Malchus pressed: ‘Sir, I can finish him.’

‘And if his men just ride in and kill you?’

Malchus would not be dissuaded. ‘Then Arminius shows that he’s a fucking coward, sir, and he loses support. I’ll die for that.’

‘I can’t let you die for that, Malchus.’

The first scream echoed out across the field.

‘Please, sir,’ Malchus begged.

‘The barbarians are out there, Malchus, not in here,’ Caedicius explained, shaking his head sadly. ‘We can’t lower ourselves to their level.’

I expected that Caedicius simply did not want to lose his best soldier so easily, and for such little gain. Malchus would be deadly in single combat, but he would be more deadly still behind the fort’s walls, orchestrating death for the enemy on the rampart and in the ditch.

A long wail cut short Malchus’s retort. I chanced a look out towards the condemned men, and wished that I had not. One was tied by his arms, the length of rope fixed to a horse’s saddle. His legs were tied similarly to another beast. The animals were being whipped in opposite directions, and so, slowly, the man was being pulled apart.

Malchus turned, his eyes full of fire and fury. ‘Felix,’ he ordered. ‘Get down from here. Go to your section.’

I was happy to obey, my head swimming as I took the steps back to the dirt. The vision of the man and the horses seemed burned into my eyeballs, and would not leave me. Feeling light-headed, I sat back against the wall of a building. I saw Caedicius take his leave from the fighting step, but Malchus remained, an immovable statue as the prisoner’s body and screams finally gave out, and the German host gave a cheer.

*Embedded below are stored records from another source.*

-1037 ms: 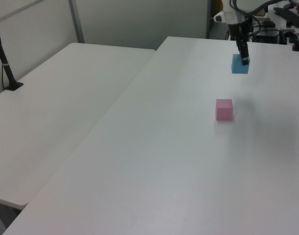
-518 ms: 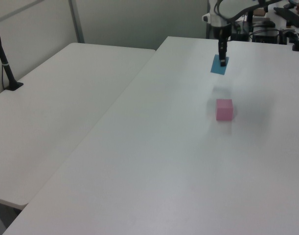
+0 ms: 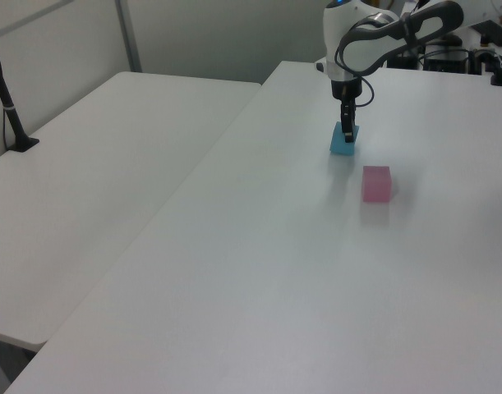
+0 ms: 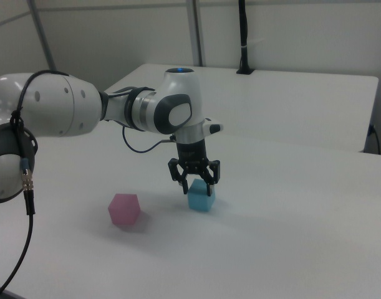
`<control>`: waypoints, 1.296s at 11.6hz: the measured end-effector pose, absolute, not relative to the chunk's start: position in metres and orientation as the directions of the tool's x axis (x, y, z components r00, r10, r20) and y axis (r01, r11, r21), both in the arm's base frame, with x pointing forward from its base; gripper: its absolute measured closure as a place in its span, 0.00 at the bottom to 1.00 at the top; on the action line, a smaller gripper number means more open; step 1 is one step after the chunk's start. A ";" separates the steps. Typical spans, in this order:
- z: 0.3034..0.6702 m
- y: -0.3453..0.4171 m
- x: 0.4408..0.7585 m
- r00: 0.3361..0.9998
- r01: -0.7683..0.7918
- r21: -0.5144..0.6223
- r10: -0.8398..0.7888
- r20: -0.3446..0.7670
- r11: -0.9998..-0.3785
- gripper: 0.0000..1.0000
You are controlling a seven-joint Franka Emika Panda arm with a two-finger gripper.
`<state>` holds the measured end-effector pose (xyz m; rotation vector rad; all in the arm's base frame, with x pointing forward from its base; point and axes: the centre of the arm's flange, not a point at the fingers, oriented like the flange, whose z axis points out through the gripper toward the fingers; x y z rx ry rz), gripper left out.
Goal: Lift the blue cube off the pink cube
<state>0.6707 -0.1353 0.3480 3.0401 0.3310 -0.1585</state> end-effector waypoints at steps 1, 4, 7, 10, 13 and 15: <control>0.350 -0.136 0.672 0.978 0.190 0.073 0.182 -0.104 -0.979 0.15; 0.371 -0.140 0.677 0.993 0.107 0.092 0.101 -0.062 -0.990 0.00; 0.451 -0.153 0.651 0.999 -0.002 0.106 -0.008 -0.051 -0.994 0.00; 0.556 -0.147 0.595 0.995 -0.067 0.077 -0.072 -0.068 -0.995 0.00; 0.628 -0.135 0.540 0.990 -0.130 0.034 -0.132 -0.059 -0.991 0.00; 0.645 -0.128 0.525 0.987 -0.155 0.038 -0.156 -0.034 -0.987 0.00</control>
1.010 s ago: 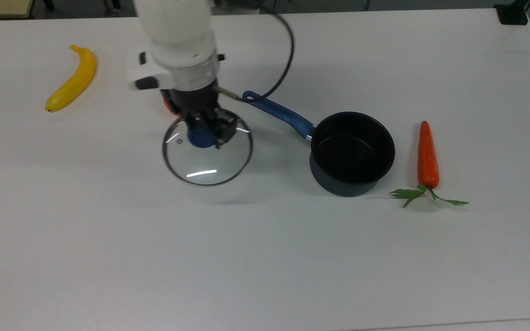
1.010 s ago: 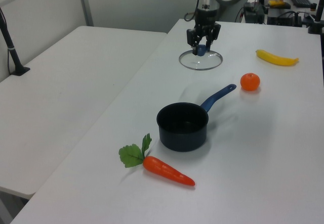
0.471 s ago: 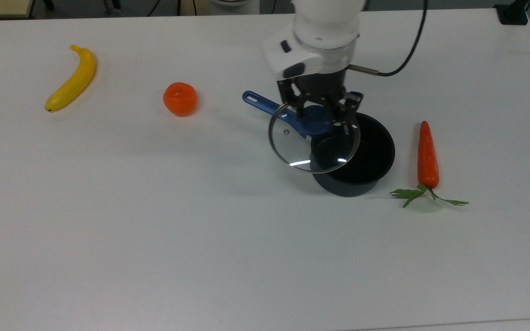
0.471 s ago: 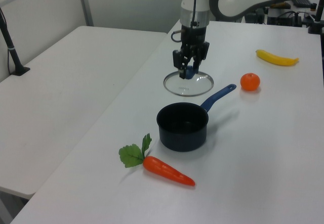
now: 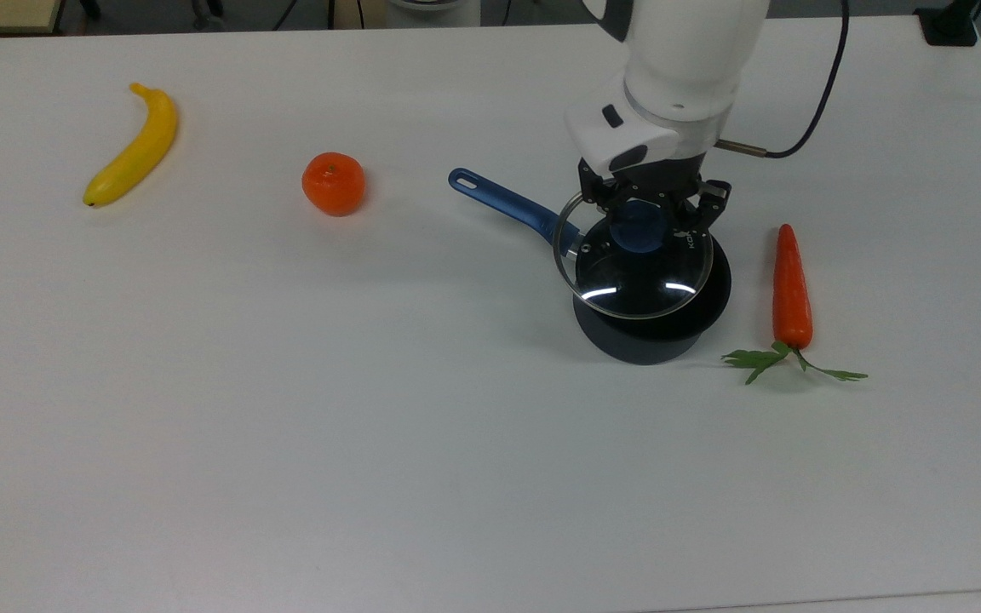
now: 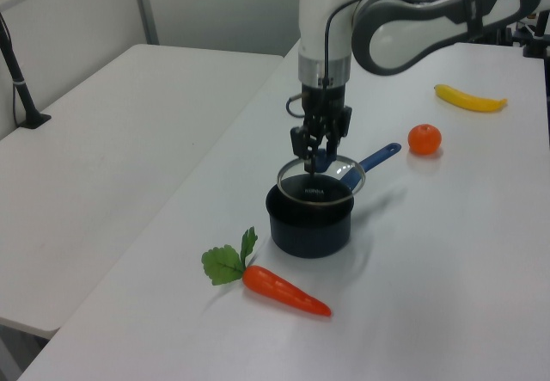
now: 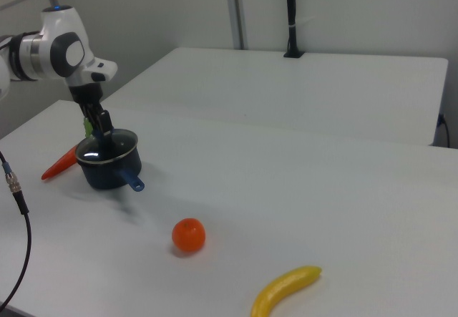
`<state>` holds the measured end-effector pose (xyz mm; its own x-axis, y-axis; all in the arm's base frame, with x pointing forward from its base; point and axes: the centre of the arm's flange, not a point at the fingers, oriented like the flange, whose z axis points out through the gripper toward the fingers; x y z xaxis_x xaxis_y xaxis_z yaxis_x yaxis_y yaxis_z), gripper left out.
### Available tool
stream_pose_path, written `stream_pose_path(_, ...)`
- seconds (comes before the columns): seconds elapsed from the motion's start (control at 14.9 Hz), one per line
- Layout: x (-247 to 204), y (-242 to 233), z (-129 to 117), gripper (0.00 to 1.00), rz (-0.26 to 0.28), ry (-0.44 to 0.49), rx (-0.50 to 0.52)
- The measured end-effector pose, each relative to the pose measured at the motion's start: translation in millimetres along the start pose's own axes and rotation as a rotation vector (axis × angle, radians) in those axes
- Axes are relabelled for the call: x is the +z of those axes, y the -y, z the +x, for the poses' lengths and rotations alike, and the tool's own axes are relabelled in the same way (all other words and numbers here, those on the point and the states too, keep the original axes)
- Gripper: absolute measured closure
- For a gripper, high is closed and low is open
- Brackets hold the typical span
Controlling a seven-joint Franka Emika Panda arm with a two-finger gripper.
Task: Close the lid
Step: 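Lower the lid onto the saucepan rim and open the gripper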
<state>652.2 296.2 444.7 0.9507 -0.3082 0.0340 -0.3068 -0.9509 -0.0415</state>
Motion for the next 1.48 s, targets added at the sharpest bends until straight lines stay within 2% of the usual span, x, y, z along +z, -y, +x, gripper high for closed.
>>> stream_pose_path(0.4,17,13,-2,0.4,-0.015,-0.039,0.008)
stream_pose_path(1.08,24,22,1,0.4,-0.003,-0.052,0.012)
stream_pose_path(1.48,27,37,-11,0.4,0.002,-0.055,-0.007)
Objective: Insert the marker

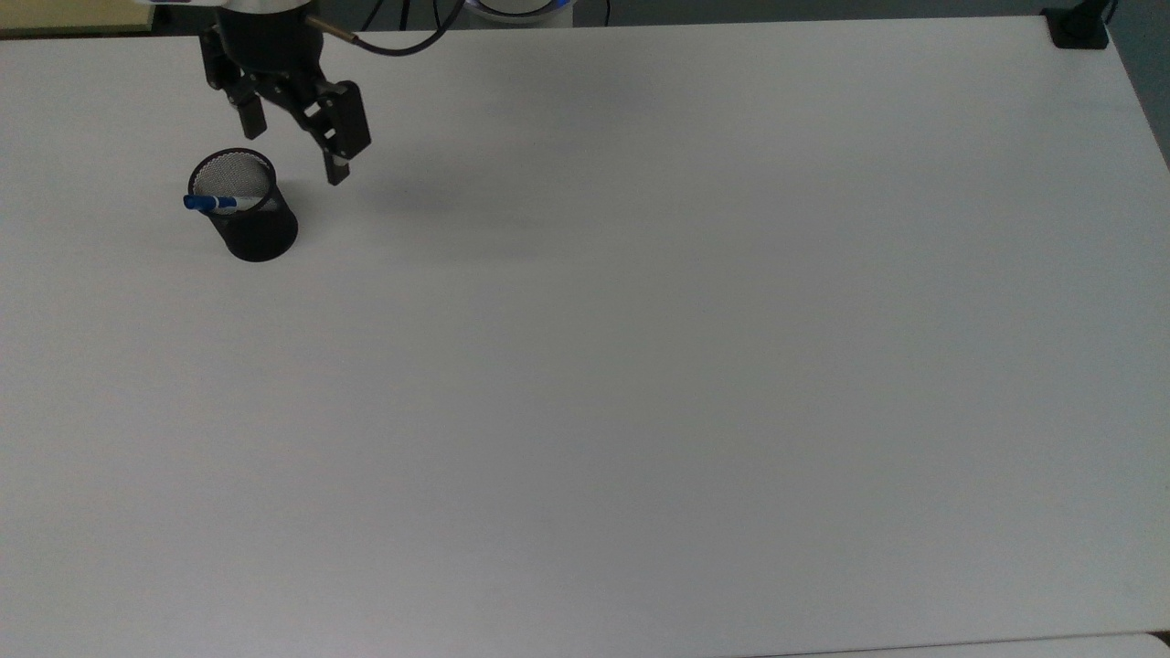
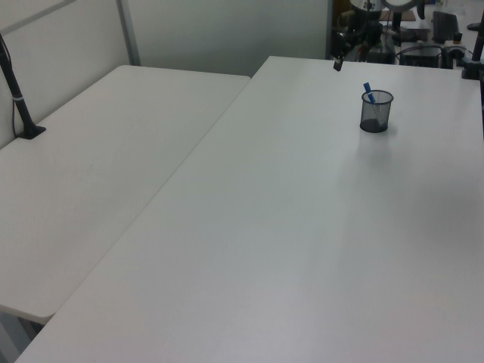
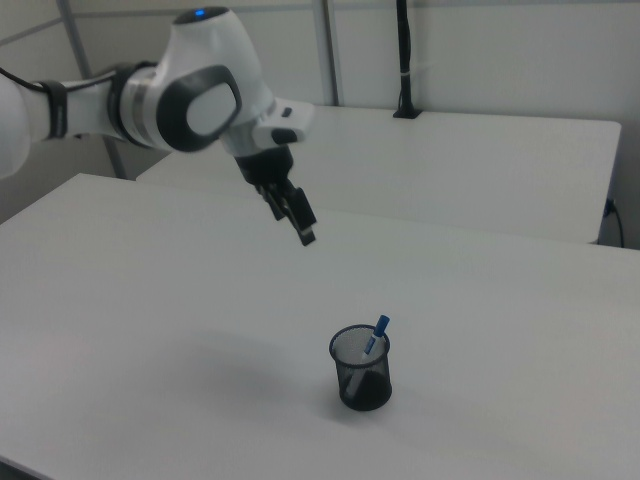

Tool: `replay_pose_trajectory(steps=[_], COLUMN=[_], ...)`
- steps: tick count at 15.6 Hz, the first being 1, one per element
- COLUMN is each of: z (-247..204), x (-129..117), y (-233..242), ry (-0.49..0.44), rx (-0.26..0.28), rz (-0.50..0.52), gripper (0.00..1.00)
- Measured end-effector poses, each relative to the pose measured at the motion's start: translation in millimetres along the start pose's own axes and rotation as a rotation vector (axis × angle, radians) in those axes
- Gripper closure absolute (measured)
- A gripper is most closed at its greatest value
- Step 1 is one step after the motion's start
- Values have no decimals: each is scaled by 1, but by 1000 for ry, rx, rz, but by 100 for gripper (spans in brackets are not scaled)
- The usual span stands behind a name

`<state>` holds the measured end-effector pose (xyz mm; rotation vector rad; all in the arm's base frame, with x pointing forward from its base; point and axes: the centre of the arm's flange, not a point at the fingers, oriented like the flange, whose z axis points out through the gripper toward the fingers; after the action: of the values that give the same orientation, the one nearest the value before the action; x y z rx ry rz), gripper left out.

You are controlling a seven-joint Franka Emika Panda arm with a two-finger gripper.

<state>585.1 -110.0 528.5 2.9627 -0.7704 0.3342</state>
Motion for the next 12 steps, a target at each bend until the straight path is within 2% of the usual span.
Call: replay_pose_trajectory(steps=[3,6,9,12], z=[-22,-41,-54,-52], x=[-14,-27,-32,-29], y=[-40,-65,-76,-72], ry=[-98,-170,-180,-183], rx=[-26,-41,-33,-34], rz=[-92,-245,-371,-405], gripper=[0,0,0,0])
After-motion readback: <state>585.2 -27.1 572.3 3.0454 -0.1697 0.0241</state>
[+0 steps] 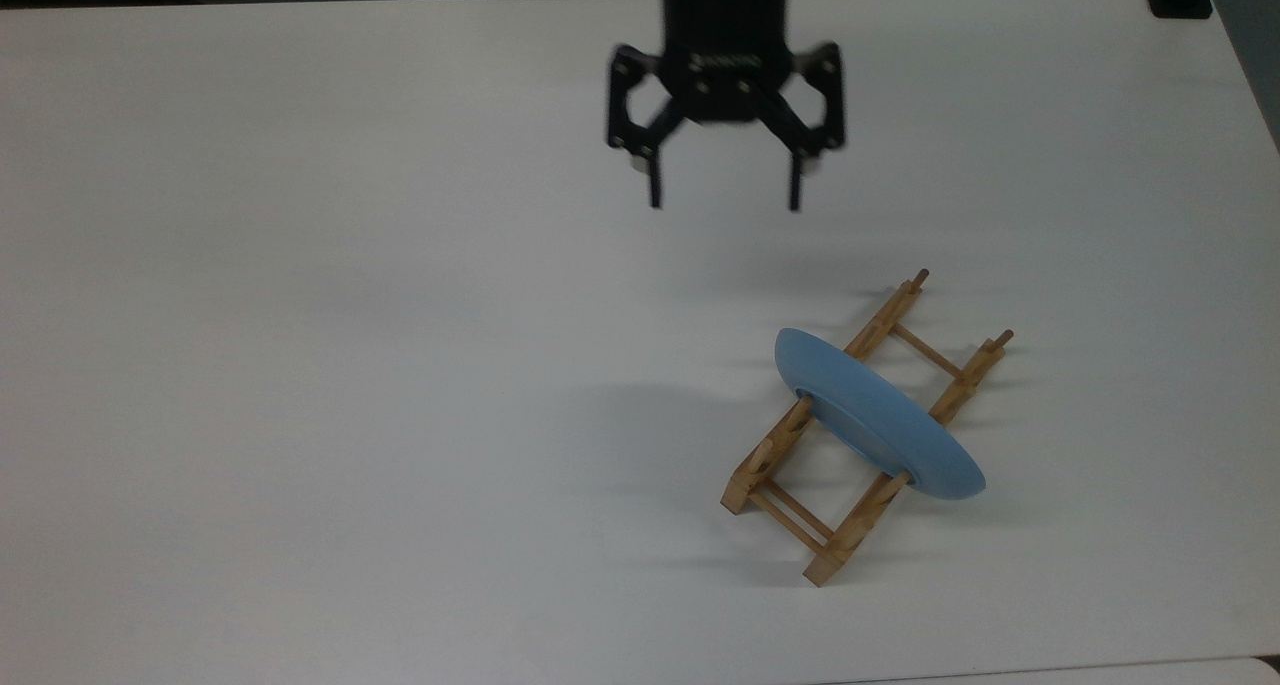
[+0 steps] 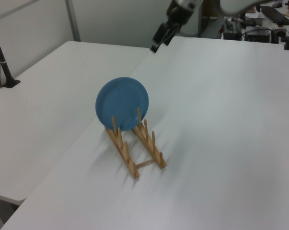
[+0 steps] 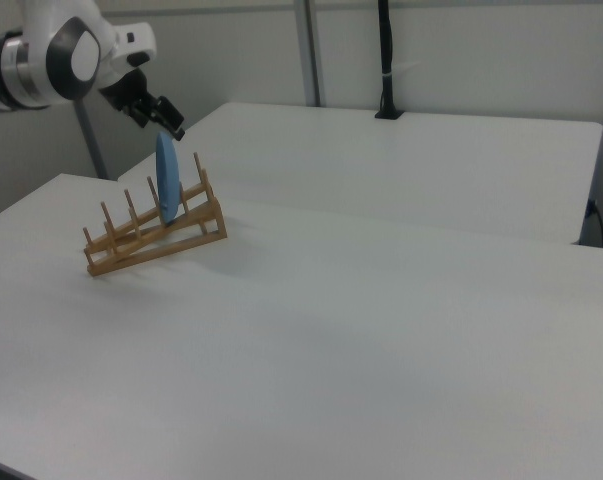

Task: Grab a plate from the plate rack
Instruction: 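Lower the gripper onto the plate rim and close on it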

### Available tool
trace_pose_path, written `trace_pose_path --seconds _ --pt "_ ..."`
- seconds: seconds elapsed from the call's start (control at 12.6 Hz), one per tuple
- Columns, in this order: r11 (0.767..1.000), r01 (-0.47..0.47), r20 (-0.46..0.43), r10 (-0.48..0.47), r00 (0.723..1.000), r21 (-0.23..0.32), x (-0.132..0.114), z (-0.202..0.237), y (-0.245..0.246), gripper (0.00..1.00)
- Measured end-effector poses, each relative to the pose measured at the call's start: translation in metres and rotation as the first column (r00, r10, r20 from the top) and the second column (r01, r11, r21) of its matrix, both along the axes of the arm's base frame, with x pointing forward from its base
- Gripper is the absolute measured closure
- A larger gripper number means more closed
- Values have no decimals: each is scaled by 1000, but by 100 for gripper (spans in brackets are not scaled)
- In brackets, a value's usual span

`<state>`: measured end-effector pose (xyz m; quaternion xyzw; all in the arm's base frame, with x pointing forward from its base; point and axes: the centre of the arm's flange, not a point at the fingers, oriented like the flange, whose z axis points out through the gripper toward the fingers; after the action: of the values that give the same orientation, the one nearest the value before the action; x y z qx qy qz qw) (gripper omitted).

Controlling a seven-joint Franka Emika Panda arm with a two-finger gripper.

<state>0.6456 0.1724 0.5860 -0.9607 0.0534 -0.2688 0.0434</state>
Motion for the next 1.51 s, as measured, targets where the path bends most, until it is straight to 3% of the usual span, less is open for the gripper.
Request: trace_pose_path --seconds 0.16,0.4,0.72,1.27,1.35,1.51 --pt "999 46 40 -46 998 -18 7 -23 28 0" --pt "992 82 94 -73 993 -98 12 -63 67 4" --pt "986 101 152 -80 985 -132 18 -91 91 21" --pt "972 141 240 -94 966 -187 42 -112 106 23" --pt "972 139 239 -92 967 -188 41 -112 108 38" --pt "973 135 239 -88 967 -187 40 -112 111 48"
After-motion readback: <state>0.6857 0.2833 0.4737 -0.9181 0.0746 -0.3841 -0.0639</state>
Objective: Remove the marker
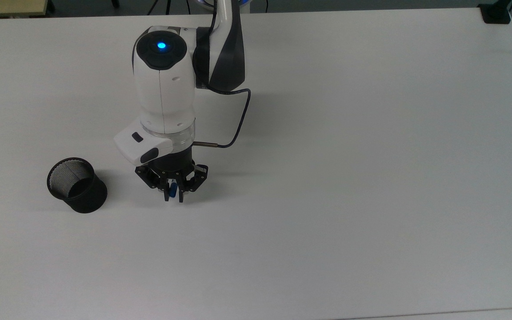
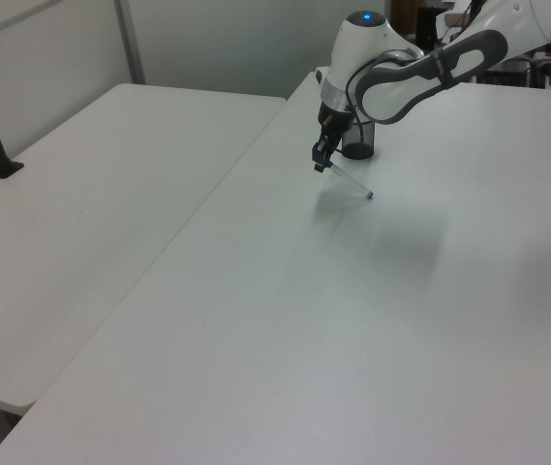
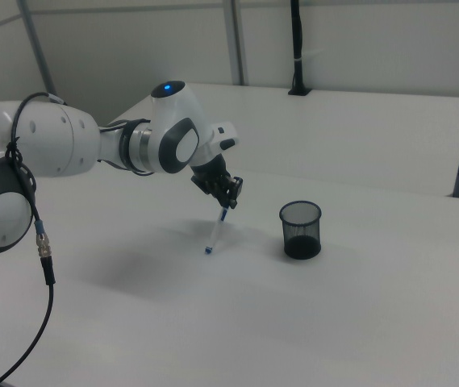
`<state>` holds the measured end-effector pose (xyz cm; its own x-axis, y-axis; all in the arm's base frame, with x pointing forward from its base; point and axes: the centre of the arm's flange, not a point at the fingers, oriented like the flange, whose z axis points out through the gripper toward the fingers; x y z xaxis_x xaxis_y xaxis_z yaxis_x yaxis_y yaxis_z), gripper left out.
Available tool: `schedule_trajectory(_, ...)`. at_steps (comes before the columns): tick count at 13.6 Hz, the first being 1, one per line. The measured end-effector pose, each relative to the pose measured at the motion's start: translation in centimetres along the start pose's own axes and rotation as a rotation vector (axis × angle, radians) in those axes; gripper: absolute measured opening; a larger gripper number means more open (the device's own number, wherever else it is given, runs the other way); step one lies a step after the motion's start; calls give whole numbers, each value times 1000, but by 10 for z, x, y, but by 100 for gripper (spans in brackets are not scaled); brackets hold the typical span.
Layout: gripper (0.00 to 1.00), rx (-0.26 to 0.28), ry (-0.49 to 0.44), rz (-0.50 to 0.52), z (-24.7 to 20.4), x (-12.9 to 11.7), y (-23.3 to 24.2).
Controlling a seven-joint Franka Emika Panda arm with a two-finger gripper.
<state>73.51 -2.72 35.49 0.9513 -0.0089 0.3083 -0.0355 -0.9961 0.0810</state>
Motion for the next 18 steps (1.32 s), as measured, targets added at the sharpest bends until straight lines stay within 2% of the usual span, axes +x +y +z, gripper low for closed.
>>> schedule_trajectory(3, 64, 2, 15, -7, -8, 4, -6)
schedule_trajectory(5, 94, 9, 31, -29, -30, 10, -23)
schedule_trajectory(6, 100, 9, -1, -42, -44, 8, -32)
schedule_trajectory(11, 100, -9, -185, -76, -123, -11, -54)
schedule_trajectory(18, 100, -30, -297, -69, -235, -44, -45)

I tasted bile in my throat. I had been yards away from such a fate myself. If Brando and Malchus had left me, would I truly have had the courage to take my own life, or would hope, just the slightest touch of it, have been enough to let me fall to the enemy for a second time?

‘I thought you’d be here,’ I heard, and opened my eyes.

Stumps.

‘Why do you do this to yourself, you soft bastard? You think any good is going to come from it? We’re all gonna die, Felix. Stop trying to live with a blade to your throat.’

‘Can you help me up?’

My comrade reached down, and pulled me to my feet. ‘At least you’re clean,’ he mumbled.

‘I met a girl at the well.’ I, for some reason, felt compelled to tell him.

Stumps looked at me with new eyes. ‘You know that’s the first time I’ve ever heard you mention a woman?’

I shrugged.

‘So what happened?’

‘Arminius.’

‘Ha! Thwarted by the German. He really is a master of grand strategy, the cunt.’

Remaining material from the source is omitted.